§ The task: Within the records that follow, count the lines containing the string "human". Reply only with the count.

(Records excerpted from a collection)
━━━━━━━━━━━━━━━━
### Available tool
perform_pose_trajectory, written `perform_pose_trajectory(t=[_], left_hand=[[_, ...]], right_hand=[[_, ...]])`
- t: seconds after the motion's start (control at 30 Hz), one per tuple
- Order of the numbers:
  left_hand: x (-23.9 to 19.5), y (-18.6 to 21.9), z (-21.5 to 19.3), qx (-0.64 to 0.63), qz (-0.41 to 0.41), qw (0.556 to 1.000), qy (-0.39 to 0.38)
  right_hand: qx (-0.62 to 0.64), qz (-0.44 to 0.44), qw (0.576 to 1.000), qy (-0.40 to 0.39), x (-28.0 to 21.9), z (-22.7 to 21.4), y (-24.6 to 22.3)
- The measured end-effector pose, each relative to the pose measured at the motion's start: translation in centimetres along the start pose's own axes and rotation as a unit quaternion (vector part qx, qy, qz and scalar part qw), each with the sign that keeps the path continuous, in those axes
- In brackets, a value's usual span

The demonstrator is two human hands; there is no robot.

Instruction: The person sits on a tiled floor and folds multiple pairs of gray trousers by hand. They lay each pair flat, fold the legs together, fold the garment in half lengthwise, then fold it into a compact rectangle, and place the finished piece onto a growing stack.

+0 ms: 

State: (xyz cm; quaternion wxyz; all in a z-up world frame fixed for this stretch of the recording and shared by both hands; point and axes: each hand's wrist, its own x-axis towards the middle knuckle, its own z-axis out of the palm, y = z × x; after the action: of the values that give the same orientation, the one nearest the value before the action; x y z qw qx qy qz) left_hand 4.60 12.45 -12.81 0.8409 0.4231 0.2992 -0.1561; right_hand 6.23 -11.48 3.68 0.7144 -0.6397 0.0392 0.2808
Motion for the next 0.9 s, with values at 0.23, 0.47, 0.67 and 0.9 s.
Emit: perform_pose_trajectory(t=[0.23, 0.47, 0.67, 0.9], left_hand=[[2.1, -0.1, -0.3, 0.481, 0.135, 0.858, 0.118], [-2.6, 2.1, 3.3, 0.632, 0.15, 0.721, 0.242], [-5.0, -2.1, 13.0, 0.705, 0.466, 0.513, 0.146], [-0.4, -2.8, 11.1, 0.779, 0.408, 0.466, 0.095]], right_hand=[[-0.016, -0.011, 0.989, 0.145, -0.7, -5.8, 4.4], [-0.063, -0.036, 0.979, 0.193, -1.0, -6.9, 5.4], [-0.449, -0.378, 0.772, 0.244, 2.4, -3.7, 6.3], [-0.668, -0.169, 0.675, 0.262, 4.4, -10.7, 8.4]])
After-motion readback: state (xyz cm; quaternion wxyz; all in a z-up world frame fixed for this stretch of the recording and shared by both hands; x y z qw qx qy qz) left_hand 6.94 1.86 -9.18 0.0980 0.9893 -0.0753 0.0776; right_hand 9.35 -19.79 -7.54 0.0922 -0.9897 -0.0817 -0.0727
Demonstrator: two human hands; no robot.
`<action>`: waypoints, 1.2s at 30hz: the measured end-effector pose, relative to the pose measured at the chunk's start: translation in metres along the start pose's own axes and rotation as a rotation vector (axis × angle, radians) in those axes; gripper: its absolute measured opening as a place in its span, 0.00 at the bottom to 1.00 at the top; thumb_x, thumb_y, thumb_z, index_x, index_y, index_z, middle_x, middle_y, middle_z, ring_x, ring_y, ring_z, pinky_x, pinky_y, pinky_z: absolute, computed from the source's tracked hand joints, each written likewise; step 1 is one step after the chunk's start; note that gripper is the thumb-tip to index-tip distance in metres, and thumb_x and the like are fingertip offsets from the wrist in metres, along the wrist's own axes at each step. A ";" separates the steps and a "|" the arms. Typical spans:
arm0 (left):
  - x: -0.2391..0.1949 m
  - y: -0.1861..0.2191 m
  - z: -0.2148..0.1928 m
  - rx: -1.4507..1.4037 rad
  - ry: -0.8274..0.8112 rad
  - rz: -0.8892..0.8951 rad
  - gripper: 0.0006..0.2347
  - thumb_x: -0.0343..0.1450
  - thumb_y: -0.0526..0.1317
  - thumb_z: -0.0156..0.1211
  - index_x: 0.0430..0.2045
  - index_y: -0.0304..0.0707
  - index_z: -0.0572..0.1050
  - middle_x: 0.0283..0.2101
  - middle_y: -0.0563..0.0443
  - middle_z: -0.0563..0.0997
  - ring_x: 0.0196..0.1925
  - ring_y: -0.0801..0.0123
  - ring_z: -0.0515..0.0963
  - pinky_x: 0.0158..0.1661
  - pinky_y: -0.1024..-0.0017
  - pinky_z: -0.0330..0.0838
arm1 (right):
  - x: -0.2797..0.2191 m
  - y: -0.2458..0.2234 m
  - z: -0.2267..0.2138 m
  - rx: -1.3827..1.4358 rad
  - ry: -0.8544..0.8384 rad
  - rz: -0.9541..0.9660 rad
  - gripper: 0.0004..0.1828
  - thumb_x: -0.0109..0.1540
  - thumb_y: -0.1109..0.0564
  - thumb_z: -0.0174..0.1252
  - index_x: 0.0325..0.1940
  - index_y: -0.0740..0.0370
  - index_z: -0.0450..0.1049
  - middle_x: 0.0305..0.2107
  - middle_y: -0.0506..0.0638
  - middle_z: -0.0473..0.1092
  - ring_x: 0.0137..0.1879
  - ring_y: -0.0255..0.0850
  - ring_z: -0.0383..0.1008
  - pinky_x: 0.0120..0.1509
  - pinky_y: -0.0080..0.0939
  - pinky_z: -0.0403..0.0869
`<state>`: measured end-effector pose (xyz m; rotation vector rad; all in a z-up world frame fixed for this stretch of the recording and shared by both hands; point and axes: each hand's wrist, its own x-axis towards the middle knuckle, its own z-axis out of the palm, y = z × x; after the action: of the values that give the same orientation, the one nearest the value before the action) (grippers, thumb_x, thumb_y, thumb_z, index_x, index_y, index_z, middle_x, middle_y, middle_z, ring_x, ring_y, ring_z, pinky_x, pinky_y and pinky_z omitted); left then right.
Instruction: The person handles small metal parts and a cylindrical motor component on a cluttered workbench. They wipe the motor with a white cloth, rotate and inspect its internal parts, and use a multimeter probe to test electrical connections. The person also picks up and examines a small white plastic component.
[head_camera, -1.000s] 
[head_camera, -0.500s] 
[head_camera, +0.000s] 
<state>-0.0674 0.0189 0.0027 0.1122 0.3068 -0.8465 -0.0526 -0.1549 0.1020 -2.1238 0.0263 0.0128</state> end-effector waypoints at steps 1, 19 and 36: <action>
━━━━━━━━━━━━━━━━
§ Solution to the exercise: 2